## WHAT THE TASK ASKS
Output all of the entries beneath, exactly as written.

## SOURCE MATERIAL
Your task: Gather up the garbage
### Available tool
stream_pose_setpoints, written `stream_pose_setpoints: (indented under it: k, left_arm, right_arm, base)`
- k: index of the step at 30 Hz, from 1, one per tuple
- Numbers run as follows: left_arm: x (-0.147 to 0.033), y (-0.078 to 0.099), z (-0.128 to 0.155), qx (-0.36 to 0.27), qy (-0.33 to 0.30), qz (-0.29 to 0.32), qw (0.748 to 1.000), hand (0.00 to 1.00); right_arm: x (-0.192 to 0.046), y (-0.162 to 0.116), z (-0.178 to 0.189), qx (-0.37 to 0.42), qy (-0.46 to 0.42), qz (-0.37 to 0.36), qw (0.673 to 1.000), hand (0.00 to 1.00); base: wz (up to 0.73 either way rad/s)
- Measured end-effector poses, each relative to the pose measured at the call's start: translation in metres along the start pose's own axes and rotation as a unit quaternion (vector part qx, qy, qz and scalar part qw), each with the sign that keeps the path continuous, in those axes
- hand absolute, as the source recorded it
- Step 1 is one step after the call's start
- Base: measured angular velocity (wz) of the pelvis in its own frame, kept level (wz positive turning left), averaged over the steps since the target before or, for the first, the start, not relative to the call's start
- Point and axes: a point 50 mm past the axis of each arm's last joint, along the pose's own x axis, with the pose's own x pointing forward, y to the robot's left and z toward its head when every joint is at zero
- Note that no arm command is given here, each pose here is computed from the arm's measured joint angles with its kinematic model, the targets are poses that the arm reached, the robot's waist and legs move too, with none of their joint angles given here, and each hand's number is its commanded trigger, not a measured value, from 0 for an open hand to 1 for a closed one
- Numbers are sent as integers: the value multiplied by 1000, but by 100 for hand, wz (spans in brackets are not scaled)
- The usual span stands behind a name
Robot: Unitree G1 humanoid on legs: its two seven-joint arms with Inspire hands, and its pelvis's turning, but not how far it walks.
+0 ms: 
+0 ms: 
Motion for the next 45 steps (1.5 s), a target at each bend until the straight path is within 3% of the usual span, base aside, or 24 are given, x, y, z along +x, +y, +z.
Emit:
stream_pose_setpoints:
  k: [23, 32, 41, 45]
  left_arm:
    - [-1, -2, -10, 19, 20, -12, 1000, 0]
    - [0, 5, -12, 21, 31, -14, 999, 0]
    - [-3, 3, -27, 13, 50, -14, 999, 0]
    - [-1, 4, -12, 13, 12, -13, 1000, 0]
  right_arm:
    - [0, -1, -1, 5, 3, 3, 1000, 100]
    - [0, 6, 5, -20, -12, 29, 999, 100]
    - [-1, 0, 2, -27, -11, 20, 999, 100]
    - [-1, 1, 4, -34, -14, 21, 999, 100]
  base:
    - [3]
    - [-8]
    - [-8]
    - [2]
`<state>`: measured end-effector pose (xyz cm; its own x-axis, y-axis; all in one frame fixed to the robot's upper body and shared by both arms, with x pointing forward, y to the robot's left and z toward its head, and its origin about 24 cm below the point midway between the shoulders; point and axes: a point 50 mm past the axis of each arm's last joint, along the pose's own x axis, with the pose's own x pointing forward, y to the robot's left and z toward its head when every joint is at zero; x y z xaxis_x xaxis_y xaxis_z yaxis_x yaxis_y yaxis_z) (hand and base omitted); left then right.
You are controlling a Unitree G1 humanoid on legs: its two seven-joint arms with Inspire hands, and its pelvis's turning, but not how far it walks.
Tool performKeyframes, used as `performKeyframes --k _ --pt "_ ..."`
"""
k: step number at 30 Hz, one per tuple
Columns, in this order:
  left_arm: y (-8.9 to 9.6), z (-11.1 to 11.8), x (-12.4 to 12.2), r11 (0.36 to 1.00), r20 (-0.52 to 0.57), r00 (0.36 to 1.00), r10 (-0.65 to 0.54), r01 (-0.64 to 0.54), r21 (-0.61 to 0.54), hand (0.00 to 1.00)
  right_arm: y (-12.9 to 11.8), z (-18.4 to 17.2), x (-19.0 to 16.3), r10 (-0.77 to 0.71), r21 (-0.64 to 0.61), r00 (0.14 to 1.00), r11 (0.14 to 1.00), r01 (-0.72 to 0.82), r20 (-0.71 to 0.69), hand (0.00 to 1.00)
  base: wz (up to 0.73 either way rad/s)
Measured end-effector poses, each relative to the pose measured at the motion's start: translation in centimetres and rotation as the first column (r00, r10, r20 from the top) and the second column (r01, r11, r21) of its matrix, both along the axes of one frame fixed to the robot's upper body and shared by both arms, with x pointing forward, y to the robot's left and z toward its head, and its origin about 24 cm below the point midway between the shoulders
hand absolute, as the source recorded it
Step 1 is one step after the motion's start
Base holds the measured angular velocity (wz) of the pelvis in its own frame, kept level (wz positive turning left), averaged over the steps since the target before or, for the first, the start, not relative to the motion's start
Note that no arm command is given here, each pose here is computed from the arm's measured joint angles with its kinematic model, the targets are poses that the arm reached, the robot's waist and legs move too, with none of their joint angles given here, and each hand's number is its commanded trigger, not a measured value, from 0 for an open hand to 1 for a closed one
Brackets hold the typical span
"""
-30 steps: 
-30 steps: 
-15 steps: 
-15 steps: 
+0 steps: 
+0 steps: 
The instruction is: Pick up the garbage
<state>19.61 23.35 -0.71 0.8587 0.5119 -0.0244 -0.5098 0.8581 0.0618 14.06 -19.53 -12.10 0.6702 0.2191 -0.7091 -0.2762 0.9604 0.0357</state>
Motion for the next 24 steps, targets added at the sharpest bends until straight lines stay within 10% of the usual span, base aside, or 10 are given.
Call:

## EXERCISE SOLUTION
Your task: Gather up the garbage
### Available tool
stream_pose_setpoints, written `stream_pose_setpoints: (indented under it: k, left_arm, right_arm, base)`
- k: index of the step at 30 Hz, from 1, one per tuple
- Numbers run as follows: left_arm: x (-0.147 to 0.033), y (-0.078 to 0.099), z (-0.128 to 0.155), qx (-0.36 to 0.27), qy (-0.33 to 0.30), qz (-0.29 to 0.32), qw (0.748 to 1.000), hand (0.00 to 1.00); right_arm: x (-0.192 to 0.046), y (-0.162 to 0.116), z (-0.178 to 0.189), qx (-0.37 to 0.42), qy (-0.46 to 0.42), qz (-0.37 to 0.36), qw (0.673 to 1.000), hand (0.00 to 1.00); base: wz (up to 0.73 either way rad/s)
- Measured end-effector poses, each relative to the pose measured at the call's start: translation in metres along the start pose's own axes and rotation as a unit quaternion (vector part qx, qy, qz and scalar part qw), each with the sign that keeps the path continuous, in those axes
- hand absolute, as the source recorded it
- Step 1 is one step after the call's start
- Base: measured angular velocity (wz) of the pelvis in its own frame, kept level (wz positive turning left), averaged over the steps since the target before or, for the first, the start, not relative to the call's start
- Point and axes: a point 50 mm past the axis of each arm's last joint, along the pose's own x axis, with the pose's own x pointing forward, y to the robot's left and z toward its head when every joint is at zero
- Note that no arm command is given here, each pose here is computed from the arm's measured joint angles with its kinematic model, the targets are poses that the arm reached, the robot's waist and legs move too, with none of their joint angles given here, and each hand's number is its commanded trigger, not a measured value, from 0 for an open hand to 1 for a closed one
- Numbers are sent as integers: the value multiplied by 1000, but by 100 for hand, wz (spans in brackets are not scaled)
- The usual span stands behind a name
Robot: Unitree G1 humanoid on legs: its two seven-joint arms with Inspire hands, and its pelvis's turning, but not how far it walks.
+0 ms: 
+0 ms: 
Motion for the next 45 steps (1.5 s), a target at each bend until the straight path is within 3% of the usual span, base aside, or 24 are given, x, y, z along +x, +y, +z.
Emit:
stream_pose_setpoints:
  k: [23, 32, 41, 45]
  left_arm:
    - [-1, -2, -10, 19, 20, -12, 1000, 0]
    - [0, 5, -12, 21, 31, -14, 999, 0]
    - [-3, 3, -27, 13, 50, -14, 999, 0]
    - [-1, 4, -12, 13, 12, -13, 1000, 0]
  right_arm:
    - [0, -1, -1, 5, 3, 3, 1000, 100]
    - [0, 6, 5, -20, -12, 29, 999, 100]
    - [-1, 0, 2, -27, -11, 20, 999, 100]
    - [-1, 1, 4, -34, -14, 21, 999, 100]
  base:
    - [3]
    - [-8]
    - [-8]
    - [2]
`<state>`: measured end-effector pose (xyz cm; its own x-axis, y-axis; all in one frame fixed to the robot's upper body and shared by both arms, with x pointing forward, y to the robot's left and z toward its head, and its origin about 24 cm below the point midway between the shoulders; point and axes: a point 50 mm past the axis of each arm's last joint, along the pose's own x axis, with the pose's own x pointing forward, y to the robot's left and z toward its head when every joint is at zero; x y z xaxis_x xaxis_y xaxis_z yaxis_x yaxis_y yaxis_z) (hand and base omitted); left then right.
You are controlling a Unitree G1 humanoid on legs: its two seven-joint arms with Inspire hands, and its pelvis's turning, but not how far it walks.
Tool performKeyframes, used as `performKeyframes --k _ --pt "_ ..."`
"""
k: step number at 30 Hz, one per tuple
Columns, in this order:
  left_arm: y (-8.9 to 9.6), z (-11.1 to 11.8), x (-12.4 to 12.2), r11 (0.36 to 1.00), r20 (-0.52 to 0.57), r00 (0.36 to 1.00), r10 (-0.65 to 0.54), r01 (-0.64 to 0.54), r21 (-0.61 to 0.54), hand (0.00 to 1.00)
  right_arm: y (-12.9 to 11.8), z (-18.4 to 17.2), x (-19.0 to 16.3), r10 (-0.77 to 0.71), r21 (-0.64 to 0.61), r00 (0.14 to 1.00), r11 (0.14 to 1.00), r01 (-0.72 to 0.82), r20 (-0.71 to 0.69), hand (0.00 to 1.00)
  base: wz (up to 0.73 either way rad/s)
Measured end-effector poses, each relative to the pose measured at the motion's start: translation in centimetres and rotation as the first column (r00, r10, r20 from the top) and the second column (r01, r11, r21) of its matrix, both along the axes of one frame fixed to the robot's upper body and shared by both arms, with x pointing forward, y to the robot's left and z toward its head, and its origin about 24 cm below the point midway between the shoulders
hand absolute, as the source recorded it
Step 1 is one step after the motion's start
Base holds the measured angular velocity (wz) of the pelvis in its own frame, kept level (wz positive turning left), averaged over the steps since the target before or, for the first, the start, not relative to the motion's start
Note that no arm command is given here, each pose here is computed from the arm's measured joint angles with its kinematic model, the targets are poses that the arm reached, the robot's waist and legs move too, with none of their joint angles given here, and each hand's number is its commanded trigger, not a measured value, from 0 for an open hand to 1 for a closed one
Brackets hold the typical span
"""
-30 steps: 
-30 steps: 
-15 steps: 
-15 steps: 
+0 steps: 
+0 steps: 
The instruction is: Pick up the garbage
<state>19.61 23.35 -0.71 0.8587 0.5119 -0.0244 -0.5098 0.8581 0.0618 14.06 -19.53 -12.10 0.6702 0.2191 -0.7091 -0.2762 0.9604 0.0357</state>
Motion for the next 24 steps, targets added at the sharpest bends until straight lines stay within 10% of the usual span, base aside, or 10 are given.
Call:

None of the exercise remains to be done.